While it is unfortunate that these houses, if historic, are slated for demolition, there are numerous other factors at play.

First, this picture is a perfect example of America’s blighted neighborhoods. Yes, the exterior may be attractive and nostalgic, but the interiors are likely dilapidated and unsafe. If they aren’t they soon will be. The homes may also be partially vacant, or in foreclosure. If left in this state, that attractive facade will soon crumble, and various pests and miscreants will move in. The sad reality is that homes are expensive to maintain, and even more so when they are old.

There may also be other factors such as brownfields or land contamination, perhaps emanating from a nearby former industrial facility, the storefront or homes themselves (asbestos, oil leaks, etc). This would restrict what could be built. Parking lots are often used to cap polluted land.
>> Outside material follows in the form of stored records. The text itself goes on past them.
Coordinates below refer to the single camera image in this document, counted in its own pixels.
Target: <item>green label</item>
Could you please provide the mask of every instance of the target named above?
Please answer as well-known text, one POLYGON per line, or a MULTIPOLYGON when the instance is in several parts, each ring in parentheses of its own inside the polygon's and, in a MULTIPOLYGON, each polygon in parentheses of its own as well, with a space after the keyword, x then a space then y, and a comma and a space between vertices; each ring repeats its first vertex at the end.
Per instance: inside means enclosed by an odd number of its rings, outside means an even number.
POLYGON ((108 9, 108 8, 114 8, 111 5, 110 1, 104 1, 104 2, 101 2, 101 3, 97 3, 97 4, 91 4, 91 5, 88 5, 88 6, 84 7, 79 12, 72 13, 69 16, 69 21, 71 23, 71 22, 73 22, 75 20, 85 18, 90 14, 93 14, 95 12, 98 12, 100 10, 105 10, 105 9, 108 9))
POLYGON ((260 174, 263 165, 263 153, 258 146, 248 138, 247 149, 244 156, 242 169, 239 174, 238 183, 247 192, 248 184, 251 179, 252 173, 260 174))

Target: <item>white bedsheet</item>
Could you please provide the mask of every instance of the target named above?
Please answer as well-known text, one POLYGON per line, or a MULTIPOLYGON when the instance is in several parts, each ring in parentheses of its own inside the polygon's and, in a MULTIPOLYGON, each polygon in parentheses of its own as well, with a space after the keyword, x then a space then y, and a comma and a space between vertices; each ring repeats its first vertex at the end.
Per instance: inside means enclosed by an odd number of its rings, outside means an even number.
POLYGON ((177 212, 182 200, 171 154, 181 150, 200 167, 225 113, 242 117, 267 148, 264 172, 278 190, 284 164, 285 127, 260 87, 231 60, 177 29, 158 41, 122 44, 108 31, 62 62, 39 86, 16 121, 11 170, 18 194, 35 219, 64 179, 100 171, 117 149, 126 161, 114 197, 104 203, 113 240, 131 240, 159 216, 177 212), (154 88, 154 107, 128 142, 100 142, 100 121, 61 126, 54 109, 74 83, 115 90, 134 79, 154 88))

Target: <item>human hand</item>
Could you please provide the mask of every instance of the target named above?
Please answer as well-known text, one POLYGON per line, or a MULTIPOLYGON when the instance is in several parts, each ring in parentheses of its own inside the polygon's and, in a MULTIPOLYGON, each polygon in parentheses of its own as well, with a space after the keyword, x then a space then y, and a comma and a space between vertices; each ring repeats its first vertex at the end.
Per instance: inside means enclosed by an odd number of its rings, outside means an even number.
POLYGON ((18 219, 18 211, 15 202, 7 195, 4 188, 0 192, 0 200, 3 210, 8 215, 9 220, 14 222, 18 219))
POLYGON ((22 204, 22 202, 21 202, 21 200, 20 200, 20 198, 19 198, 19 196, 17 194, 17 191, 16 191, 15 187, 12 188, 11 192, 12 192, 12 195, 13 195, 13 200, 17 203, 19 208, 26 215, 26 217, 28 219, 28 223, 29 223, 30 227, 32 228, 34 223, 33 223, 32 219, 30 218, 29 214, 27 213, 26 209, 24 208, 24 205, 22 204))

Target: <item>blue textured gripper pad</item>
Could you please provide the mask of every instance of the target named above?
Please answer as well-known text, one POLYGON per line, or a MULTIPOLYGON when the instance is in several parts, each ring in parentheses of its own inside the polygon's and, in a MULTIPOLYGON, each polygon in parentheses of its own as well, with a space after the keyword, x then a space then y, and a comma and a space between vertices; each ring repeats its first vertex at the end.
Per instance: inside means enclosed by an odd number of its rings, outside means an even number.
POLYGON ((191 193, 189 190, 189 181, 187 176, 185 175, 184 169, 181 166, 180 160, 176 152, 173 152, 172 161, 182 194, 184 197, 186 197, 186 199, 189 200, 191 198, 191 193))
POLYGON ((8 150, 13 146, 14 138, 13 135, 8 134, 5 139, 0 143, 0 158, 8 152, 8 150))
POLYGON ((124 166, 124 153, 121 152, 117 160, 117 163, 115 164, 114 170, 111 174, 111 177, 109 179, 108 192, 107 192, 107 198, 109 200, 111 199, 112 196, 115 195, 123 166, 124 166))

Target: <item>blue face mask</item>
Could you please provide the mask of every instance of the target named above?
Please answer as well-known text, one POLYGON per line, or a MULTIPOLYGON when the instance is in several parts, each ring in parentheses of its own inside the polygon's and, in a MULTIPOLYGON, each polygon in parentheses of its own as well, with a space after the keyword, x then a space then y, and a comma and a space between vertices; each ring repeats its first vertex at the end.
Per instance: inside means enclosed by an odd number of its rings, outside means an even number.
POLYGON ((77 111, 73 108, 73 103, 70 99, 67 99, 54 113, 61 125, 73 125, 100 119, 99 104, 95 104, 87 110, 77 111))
Unfortunately, while parking lots are not the most desirable option, they are better than crackhouses or burned out hulks, which if left abandoned these houses would surely become. At least you captured their history before they are demolished.

Posted by Greg | Report as abusive

Some parking spaces can be profitable. For example, parking in the center Florence, Italy costs approx. $42 per day or $4.2 on hourly basis.

Posted by eu | Report as abusive

Built environment may not be Felix’ beat but he nails this one perfectly: “Historic preservation boards shouldn’t be used as stealth zoning authorities.”